Avrupa'nın orta yerinde, 21. yüzyılda böylesine konvansiyonel bir savaşa tanıklık etmenin Avrupalıların hayatları boyunca asla hayal etmeyecekleri bir şey olduğunu kaydeden Fidan, Avrupa halkının bu tür sahnelerin İkinci Dünya Savaşı dönemine ait olduğunu düşündüklerini söyledi.

Fidan, 2025'te Avrupa'nın ortasında "büyük çaplı bir konvansiyonel savaş yaşandığına" dikkati çekerek, bunun binlerce can aldığını ve büyük şehirlerde büyük yıkıma yol açarak şehirleri enkaz alanına çevirdiğini dile getirdi.

Bu durumun bölge ülkelerini ve savaşın bölgesel olarak tırmanması tehdidini oluşturduğunu aktaran Fidan, "Özellikle Karadeniz'e doğru tırmanan savaş Türkiye'yi ve diğer kıyı ülkelerini de tehdit ediyor.
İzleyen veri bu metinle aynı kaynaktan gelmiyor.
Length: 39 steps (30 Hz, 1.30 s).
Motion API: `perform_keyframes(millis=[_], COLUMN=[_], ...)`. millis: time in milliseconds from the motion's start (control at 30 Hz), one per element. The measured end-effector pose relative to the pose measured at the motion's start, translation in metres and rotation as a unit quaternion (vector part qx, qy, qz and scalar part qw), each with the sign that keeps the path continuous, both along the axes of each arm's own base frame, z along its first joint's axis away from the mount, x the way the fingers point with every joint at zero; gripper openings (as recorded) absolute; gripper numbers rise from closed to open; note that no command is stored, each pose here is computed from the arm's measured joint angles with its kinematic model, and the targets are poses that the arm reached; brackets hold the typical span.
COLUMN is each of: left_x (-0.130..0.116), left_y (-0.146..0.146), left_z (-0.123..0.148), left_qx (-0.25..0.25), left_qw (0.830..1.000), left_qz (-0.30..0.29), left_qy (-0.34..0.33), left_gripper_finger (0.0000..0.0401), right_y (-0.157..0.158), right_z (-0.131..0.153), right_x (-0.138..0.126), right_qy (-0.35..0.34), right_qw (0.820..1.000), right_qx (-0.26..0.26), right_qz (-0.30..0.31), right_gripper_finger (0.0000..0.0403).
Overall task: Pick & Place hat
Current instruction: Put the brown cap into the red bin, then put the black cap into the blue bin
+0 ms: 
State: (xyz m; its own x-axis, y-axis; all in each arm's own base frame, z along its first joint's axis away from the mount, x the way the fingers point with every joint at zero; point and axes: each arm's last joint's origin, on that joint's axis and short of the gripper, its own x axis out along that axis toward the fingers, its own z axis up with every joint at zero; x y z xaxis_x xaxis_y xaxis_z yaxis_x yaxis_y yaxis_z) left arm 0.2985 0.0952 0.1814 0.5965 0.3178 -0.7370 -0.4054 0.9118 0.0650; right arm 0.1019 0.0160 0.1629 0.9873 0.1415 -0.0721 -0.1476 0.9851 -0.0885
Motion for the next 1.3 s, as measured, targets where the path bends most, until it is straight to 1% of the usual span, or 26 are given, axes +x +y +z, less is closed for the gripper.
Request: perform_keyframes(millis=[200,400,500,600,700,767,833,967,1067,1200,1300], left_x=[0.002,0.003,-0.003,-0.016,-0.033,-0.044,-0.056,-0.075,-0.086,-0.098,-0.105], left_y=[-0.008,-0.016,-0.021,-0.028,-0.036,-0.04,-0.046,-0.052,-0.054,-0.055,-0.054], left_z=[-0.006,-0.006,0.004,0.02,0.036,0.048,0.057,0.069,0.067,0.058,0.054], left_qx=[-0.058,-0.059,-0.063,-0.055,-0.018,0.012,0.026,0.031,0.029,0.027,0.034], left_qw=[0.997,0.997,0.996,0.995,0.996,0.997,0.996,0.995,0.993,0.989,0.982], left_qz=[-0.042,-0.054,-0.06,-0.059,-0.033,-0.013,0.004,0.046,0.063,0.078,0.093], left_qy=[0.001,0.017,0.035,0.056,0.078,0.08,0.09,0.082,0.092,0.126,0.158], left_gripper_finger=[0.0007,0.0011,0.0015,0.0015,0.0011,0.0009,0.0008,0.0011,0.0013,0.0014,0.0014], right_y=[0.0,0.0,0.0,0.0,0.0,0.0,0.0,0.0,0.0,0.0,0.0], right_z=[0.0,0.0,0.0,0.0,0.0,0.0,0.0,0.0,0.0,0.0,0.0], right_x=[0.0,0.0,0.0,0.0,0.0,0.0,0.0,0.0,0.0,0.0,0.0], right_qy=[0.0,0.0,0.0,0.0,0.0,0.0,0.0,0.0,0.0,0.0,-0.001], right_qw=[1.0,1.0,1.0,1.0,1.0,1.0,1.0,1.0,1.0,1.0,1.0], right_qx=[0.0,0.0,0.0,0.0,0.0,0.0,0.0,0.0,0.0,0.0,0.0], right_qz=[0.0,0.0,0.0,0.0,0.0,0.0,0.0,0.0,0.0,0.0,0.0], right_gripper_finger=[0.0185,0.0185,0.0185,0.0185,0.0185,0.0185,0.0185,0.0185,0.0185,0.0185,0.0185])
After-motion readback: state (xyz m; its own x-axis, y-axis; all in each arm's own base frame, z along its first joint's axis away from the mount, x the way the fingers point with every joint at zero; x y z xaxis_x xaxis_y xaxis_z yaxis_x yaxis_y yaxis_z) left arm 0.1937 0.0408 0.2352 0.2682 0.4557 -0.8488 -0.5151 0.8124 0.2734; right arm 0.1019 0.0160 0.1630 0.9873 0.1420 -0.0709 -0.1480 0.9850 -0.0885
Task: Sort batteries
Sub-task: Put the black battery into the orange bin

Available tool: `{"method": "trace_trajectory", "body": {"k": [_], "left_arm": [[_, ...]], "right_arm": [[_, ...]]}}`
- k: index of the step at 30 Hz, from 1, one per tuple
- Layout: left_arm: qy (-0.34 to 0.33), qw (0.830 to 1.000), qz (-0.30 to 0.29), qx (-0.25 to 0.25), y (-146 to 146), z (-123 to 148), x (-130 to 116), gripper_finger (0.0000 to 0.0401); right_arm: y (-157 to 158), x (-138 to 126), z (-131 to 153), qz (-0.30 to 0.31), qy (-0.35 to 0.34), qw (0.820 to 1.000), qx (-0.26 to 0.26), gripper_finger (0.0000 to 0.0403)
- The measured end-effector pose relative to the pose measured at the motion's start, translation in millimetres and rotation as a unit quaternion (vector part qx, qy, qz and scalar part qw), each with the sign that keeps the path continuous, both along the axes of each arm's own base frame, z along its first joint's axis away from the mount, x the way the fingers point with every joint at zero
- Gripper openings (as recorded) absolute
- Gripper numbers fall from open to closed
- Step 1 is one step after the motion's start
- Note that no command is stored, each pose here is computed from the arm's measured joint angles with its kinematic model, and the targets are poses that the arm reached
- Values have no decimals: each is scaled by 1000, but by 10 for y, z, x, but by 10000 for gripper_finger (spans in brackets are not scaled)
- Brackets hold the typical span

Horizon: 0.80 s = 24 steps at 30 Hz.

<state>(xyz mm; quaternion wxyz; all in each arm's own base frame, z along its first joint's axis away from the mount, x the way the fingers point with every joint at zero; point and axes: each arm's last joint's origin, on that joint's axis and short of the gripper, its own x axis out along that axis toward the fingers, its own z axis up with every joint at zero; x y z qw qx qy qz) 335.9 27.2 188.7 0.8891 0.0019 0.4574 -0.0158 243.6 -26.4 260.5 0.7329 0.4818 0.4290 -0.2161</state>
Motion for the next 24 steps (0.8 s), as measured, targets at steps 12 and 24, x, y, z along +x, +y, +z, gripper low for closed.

Bu nedenle Türkiye, en başından beri çok yoğun şekilde çalışıyor ve ateşkes için mümkünse gerçekten katkıda bulunmak için de çok çaba sarf ediyor." ifadesini kullandı.

Fidan, Ankara'nın diğer ortaklarıyla birlikte çok sayıda girişimde bulunduğunu, özellikle son birkaç haftadır görüşme trafiğinin yoğunlaştığını, tarafların tartışma düzeyinin ve ciddiyetinin arttığını görmekten memnuniyet duyduklarını anlattı.

Bakan Fidan, Avrupalı aktörlerin de artık sürece dahil olduğunu belirterek, ABD'nin arabuluculuk sürecini yönettiğini ve bu hususta ABD Başkanı Donald Trump ve ekibine yaptıkları için "özel bir takdir" borçlu olduklarını vurguladı.

Gazze'deki gibi bu tür bir sürecin ancak ABD'nin aktif katılımıyla mümkün olduğunun görüldüğünü bildiren Fidan, halihazırda Türkiye'nin Trump ve ekibiyle, Ruslarla, Ukraynalılarla ve Avrupalılarla temas halinde olduğu mesajını verdi.

Taraflar "anlaşmaya çok yakın"

Fidan, tarafların gelinen noktada "anlaşmaya çok yakın" olduğunun altını çizerek, muhtemelen üzerinde mutabık kalınacak metnin Ukrayna kamuoyuna sunulacağına ve bunun Ukrayna tarafının iç dinamikleriyle ilişkili bir konu olduğuna dikkati çekti.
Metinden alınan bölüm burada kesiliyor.